Closed nrontsis closed 5 years ago
So I did some experimenting with different gym environments, and mostly the continuous mountain car one ('MountainCarContinuous-v0'). I created a new branch, 'more_envs', to work on this and other environments.
Increasing the car's power, allowing it to climb the hill without momentum-> this works, but it is trivial.
Subsampling and longer horizons. To subsample from the environment, each action is repeated a number of times, and intermediate states are discarded. Experimented with 1 (no subsampling), 2, 4 and 5.
Different controller initialisation. Experimented with larger and smaller variances in the initialisation of the controllers, without significant effect.

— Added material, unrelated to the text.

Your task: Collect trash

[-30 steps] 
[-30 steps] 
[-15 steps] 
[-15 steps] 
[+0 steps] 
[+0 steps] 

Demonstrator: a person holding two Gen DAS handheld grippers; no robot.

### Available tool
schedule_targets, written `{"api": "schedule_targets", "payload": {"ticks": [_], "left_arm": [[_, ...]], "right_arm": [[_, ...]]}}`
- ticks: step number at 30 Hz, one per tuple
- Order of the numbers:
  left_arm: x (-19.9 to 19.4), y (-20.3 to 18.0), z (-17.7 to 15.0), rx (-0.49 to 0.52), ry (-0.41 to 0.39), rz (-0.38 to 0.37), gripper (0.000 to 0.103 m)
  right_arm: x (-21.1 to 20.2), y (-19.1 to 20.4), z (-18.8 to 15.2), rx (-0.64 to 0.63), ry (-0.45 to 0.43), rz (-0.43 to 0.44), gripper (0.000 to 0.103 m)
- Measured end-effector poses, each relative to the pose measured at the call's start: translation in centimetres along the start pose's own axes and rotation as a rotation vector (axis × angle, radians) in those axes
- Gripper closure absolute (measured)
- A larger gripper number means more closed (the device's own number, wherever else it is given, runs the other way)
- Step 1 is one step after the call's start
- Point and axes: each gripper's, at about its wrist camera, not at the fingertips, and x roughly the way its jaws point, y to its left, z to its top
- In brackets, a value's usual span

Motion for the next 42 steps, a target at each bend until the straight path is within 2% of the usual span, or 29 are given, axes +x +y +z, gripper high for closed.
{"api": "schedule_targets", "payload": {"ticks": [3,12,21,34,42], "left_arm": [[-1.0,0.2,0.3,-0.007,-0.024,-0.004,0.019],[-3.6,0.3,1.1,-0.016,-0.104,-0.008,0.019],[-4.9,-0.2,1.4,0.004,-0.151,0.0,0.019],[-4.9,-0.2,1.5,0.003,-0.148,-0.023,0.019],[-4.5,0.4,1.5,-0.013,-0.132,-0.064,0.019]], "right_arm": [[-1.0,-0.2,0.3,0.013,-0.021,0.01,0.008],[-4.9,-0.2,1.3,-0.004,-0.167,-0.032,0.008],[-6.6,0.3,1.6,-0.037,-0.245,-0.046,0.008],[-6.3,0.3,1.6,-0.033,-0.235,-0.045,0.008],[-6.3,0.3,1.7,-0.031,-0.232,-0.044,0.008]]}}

Restarting the model. Retraining the model and the controller from scratch, but using the data collected that far, to help the optimisation process restart. No significant improvement, at least with the few restarts ( less than 5) tried.
Tuning the weight matrix of the reward function. Setting the values of the 'W' matrix in the reward function controls how steeply the reward decreases, moving away from the goal state in each direction (smaller weights, slower reward decay).
Fixing the model uncertainty (kernel variance), tested with fixed values at 1, 0.1 and 0.02.
RBF with more basis functions, hoping that in a higher dimensional space the optimisation will have less issues with local minima. Tried 10, 15 and 20.
In most cases, the algorithm is getting stuck on the greedy behaviour of going to the right as much as possible (action = 1 throughout the episode), or some other more or less constant action that pushes to the right (0<action<1).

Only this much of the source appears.